+++ Data in this exercise +++

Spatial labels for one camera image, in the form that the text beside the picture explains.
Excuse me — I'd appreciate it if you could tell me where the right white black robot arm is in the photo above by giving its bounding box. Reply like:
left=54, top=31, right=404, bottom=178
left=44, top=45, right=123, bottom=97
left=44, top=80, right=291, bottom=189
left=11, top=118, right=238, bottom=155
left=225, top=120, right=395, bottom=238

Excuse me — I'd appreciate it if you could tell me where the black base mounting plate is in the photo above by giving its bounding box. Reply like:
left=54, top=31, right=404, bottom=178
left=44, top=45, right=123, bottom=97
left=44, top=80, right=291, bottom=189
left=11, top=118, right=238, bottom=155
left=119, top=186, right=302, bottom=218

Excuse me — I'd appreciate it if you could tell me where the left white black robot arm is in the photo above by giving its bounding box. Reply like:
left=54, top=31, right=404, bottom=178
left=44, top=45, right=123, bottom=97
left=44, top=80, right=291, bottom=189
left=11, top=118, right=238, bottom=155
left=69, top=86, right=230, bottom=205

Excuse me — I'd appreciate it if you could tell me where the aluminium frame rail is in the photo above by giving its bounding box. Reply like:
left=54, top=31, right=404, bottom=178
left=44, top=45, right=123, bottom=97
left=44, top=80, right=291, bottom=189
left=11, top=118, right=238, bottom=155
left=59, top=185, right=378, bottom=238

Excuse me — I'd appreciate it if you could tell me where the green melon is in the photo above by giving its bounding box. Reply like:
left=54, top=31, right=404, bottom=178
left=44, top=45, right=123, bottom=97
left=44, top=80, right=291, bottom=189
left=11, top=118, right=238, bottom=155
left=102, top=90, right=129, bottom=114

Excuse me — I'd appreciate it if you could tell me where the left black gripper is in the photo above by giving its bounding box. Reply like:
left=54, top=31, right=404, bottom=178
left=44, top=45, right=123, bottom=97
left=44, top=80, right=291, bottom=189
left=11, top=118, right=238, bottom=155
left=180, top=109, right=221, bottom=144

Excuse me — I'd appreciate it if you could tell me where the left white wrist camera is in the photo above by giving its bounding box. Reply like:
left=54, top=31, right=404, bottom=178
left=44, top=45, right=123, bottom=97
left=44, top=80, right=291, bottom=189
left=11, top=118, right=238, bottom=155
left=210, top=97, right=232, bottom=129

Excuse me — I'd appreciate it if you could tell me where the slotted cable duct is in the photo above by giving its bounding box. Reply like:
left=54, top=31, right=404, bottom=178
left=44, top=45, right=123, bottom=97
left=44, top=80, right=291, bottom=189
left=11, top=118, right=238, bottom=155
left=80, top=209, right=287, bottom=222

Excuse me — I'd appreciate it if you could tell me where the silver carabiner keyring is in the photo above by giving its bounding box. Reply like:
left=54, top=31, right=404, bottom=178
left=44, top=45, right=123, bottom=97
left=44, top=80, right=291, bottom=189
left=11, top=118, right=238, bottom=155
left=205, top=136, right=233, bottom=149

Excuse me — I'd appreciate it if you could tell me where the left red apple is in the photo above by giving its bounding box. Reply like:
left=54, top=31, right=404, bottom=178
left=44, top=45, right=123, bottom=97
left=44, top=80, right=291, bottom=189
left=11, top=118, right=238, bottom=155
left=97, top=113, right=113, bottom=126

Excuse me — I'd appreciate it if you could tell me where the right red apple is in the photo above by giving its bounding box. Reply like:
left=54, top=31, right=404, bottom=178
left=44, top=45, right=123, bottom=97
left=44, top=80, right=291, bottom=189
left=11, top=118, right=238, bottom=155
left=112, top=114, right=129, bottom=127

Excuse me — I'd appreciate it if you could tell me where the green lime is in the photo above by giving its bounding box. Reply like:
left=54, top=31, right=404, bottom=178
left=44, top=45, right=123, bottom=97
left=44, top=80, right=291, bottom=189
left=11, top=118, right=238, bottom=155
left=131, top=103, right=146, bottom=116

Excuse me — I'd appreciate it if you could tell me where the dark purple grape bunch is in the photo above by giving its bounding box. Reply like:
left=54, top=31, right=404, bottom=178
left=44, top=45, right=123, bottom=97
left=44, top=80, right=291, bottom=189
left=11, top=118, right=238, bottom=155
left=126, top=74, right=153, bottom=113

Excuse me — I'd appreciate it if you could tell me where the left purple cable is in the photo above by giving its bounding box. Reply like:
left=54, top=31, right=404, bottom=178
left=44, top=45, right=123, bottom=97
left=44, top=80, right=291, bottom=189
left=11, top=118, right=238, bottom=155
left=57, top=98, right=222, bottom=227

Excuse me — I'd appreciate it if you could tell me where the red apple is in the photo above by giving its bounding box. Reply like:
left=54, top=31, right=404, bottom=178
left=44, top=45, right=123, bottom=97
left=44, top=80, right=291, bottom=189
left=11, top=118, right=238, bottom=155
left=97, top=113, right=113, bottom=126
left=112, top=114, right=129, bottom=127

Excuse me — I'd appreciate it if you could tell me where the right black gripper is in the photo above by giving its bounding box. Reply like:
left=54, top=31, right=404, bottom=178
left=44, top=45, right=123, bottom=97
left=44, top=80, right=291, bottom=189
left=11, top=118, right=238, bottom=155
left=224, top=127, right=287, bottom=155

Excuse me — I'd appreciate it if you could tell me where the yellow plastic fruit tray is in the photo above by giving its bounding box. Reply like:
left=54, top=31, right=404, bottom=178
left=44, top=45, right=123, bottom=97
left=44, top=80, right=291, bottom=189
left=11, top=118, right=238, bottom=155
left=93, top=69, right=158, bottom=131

+++

■ **Task directions**:
Go through the data above and transcribe every entry exactly.

■ **Result of the exercise**:
Spatial labels for one camera image, in the form that the text beside the picture explains.
Excuse me — I'd appreciate it if you could tell me where the right white black robot arm is in the photo above by giving its bounding box. Reply like:
left=54, top=31, right=404, bottom=178
left=44, top=45, right=123, bottom=97
left=44, top=80, right=291, bottom=189
left=11, top=118, right=238, bottom=155
left=225, top=120, right=395, bottom=238

Excuse me — I'd appreciate it if you could tell me where the black base mounting plate is in the photo above by giving its bounding box. Reply like:
left=54, top=31, right=404, bottom=178
left=44, top=45, right=123, bottom=97
left=44, top=80, right=291, bottom=189
left=11, top=118, right=238, bottom=155
left=119, top=186, right=302, bottom=218

Excuse me — I'd appreciate it if you could tell me where the left white black robot arm is in the photo above by giving its bounding box. Reply like:
left=54, top=31, right=404, bottom=178
left=44, top=45, right=123, bottom=97
left=44, top=80, right=291, bottom=189
left=11, top=118, right=238, bottom=155
left=69, top=86, right=230, bottom=205

Excuse me — I'd appreciate it if you could tell me where the aluminium frame rail is in the photo above by giving its bounding box. Reply like:
left=54, top=31, right=404, bottom=178
left=44, top=45, right=123, bottom=97
left=44, top=80, right=291, bottom=189
left=11, top=118, right=238, bottom=155
left=59, top=185, right=378, bottom=238

Excuse me — I'd appreciate it if you could tell me where the green melon is in the photo above by giving its bounding box. Reply like:
left=54, top=31, right=404, bottom=178
left=44, top=45, right=123, bottom=97
left=44, top=80, right=291, bottom=189
left=11, top=118, right=238, bottom=155
left=102, top=90, right=129, bottom=114

Excuse me — I'd appreciate it if you could tell me where the left black gripper is in the photo above by giving its bounding box. Reply like:
left=54, top=31, right=404, bottom=178
left=44, top=45, right=123, bottom=97
left=44, top=80, right=291, bottom=189
left=11, top=118, right=238, bottom=155
left=180, top=109, right=221, bottom=144

Excuse me — I'd appreciate it if you could tell me where the left white wrist camera is in the photo above by giving its bounding box. Reply like:
left=54, top=31, right=404, bottom=178
left=44, top=45, right=123, bottom=97
left=44, top=80, right=291, bottom=189
left=11, top=118, right=238, bottom=155
left=210, top=97, right=232, bottom=129

Excuse me — I'd appreciate it if you could tell me where the slotted cable duct is in the photo above by giving its bounding box. Reply like:
left=54, top=31, right=404, bottom=178
left=44, top=45, right=123, bottom=97
left=44, top=80, right=291, bottom=189
left=11, top=118, right=238, bottom=155
left=80, top=209, right=287, bottom=222

Excuse me — I'd appreciate it if you could tell me where the silver carabiner keyring is in the photo above by giving its bounding box. Reply like:
left=54, top=31, right=404, bottom=178
left=44, top=45, right=123, bottom=97
left=44, top=80, right=291, bottom=189
left=11, top=118, right=238, bottom=155
left=205, top=136, right=233, bottom=149

Excuse me — I'd appreciate it if you could tell me where the left red apple is in the photo above by giving its bounding box. Reply like:
left=54, top=31, right=404, bottom=178
left=44, top=45, right=123, bottom=97
left=44, top=80, right=291, bottom=189
left=11, top=118, right=238, bottom=155
left=97, top=113, right=113, bottom=126

Excuse me — I'd appreciate it if you could tell me where the right red apple is in the photo above by giving its bounding box. Reply like:
left=54, top=31, right=404, bottom=178
left=44, top=45, right=123, bottom=97
left=44, top=80, right=291, bottom=189
left=11, top=118, right=238, bottom=155
left=112, top=114, right=129, bottom=127

Excuse me — I'd appreciate it if you could tell me where the green lime is in the photo above by giving its bounding box. Reply like:
left=54, top=31, right=404, bottom=178
left=44, top=45, right=123, bottom=97
left=44, top=80, right=291, bottom=189
left=11, top=118, right=238, bottom=155
left=131, top=103, right=146, bottom=116

Excuse me — I'd appreciate it if you could tell me where the dark purple grape bunch is in the photo above by giving its bounding box. Reply like:
left=54, top=31, right=404, bottom=178
left=44, top=45, right=123, bottom=97
left=44, top=80, right=291, bottom=189
left=11, top=118, right=238, bottom=155
left=126, top=74, right=153, bottom=113

Excuse me — I'd appreciate it if you could tell me where the left purple cable is in the photo above by giving its bounding box. Reply like:
left=54, top=31, right=404, bottom=178
left=44, top=45, right=123, bottom=97
left=44, top=80, right=291, bottom=189
left=11, top=118, right=238, bottom=155
left=57, top=98, right=222, bottom=227

Excuse me — I'd appreciate it if you could tell me where the red apple is in the photo above by giving its bounding box. Reply like:
left=54, top=31, right=404, bottom=178
left=44, top=45, right=123, bottom=97
left=44, top=80, right=291, bottom=189
left=11, top=118, right=238, bottom=155
left=97, top=113, right=113, bottom=126
left=112, top=114, right=129, bottom=127

Excuse me — I'd appreciate it if you could tell me where the right black gripper is in the photo above by giving its bounding box. Reply like:
left=54, top=31, right=404, bottom=178
left=44, top=45, right=123, bottom=97
left=44, top=80, right=291, bottom=189
left=11, top=118, right=238, bottom=155
left=224, top=127, right=287, bottom=155

Excuse me — I'd appreciate it if you could tell me where the yellow plastic fruit tray is in the photo above by giving its bounding box. Reply like:
left=54, top=31, right=404, bottom=178
left=44, top=45, right=123, bottom=97
left=44, top=80, right=291, bottom=189
left=11, top=118, right=238, bottom=155
left=93, top=69, right=158, bottom=131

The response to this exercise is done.